The idea is good, the format itself is terrible.
I have to agree. Five major versions of it and counting (no attempt to cull older versions to reduce complexity), multiple compression algorithms (including gimmicks like RLE), SHA1 for some reason, a huge amount of code that's mostly tied into MAME rather than being fully independent, etc.
If a CUE is included, it would take 2-3 minutes for an emulator that can play IMG/SUB files (or even just BIN/CUE files) to support my proposed BCD format. If the CUE is omitted, make it 5-10 minutes to include a simple parser.
Nobody in MAME cares about optical formats
Last I read, their position seemed to be, "since we can't optically record every pit and landing, ISO/BIN is good enough."
What are you going to do with non-zero bytes in R-W area on non-CD+G discs?
CD+G discs must be ripped from drives that can read subchannel data.

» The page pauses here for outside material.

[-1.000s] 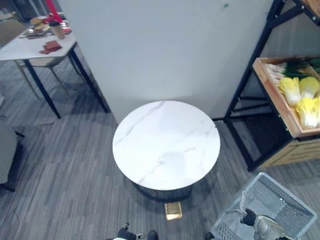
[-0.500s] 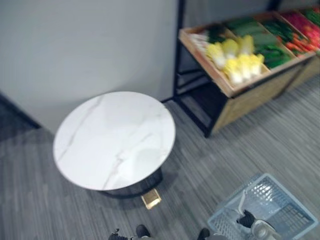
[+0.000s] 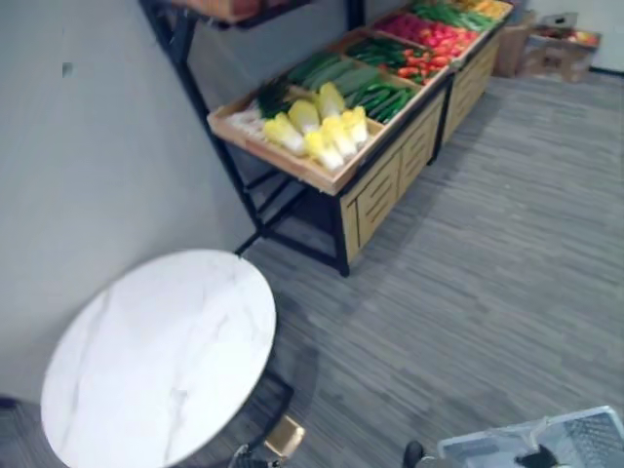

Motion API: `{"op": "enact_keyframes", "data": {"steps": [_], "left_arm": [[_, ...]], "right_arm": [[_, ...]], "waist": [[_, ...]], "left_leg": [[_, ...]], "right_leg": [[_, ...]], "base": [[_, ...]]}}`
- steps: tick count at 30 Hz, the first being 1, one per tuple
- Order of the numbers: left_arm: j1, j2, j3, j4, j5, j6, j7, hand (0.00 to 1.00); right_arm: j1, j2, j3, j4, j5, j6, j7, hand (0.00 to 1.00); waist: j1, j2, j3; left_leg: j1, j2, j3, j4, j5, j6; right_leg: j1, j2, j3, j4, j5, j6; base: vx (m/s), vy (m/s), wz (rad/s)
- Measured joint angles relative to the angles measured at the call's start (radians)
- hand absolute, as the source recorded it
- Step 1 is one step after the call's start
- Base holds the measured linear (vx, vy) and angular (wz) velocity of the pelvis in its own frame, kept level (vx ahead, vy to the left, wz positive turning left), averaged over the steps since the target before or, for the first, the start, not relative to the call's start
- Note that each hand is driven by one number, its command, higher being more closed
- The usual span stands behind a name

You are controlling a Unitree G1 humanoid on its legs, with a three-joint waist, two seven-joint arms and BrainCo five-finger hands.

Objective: Pick vegetable in the basket

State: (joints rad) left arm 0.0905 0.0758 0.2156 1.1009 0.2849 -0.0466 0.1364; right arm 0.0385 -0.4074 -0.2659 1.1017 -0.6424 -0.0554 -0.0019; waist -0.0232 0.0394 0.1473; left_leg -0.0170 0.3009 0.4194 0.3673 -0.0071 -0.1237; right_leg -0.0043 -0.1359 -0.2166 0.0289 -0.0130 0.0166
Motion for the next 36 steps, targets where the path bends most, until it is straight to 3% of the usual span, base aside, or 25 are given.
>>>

Multiple reads, preferably from multiple discs and multiple drives, should be done to reduce errors as much as possible. Unfortunately, there's no guaranteed way to read it because the CD-ROM standard designers stupidly didn't include the subchannel bytes inside the C1/C2 error codes. RS(25,29)+RS(29,33) instead of RS(24,28)+RS(28,32)+SUBCODE would have made this all a non-issue.
Auto-generating missing data is a *last resort* desperation move, and we would need to go out of our way to make it as clear as possible this was done. I'd even go so far as to add an intentionally bad W-channel string in the first TOC sector to identify the data as being faked.
Ideally, we want the officially ripped data. But, I mean, good luck getting redump.org to start over again to go back and rip the lead-in and lead-out sections on the few drives that can even do that.
The only reason to have a tool to fake the data is so that emudevs only have to support one format, and it will automatically run good, complete image rips when available.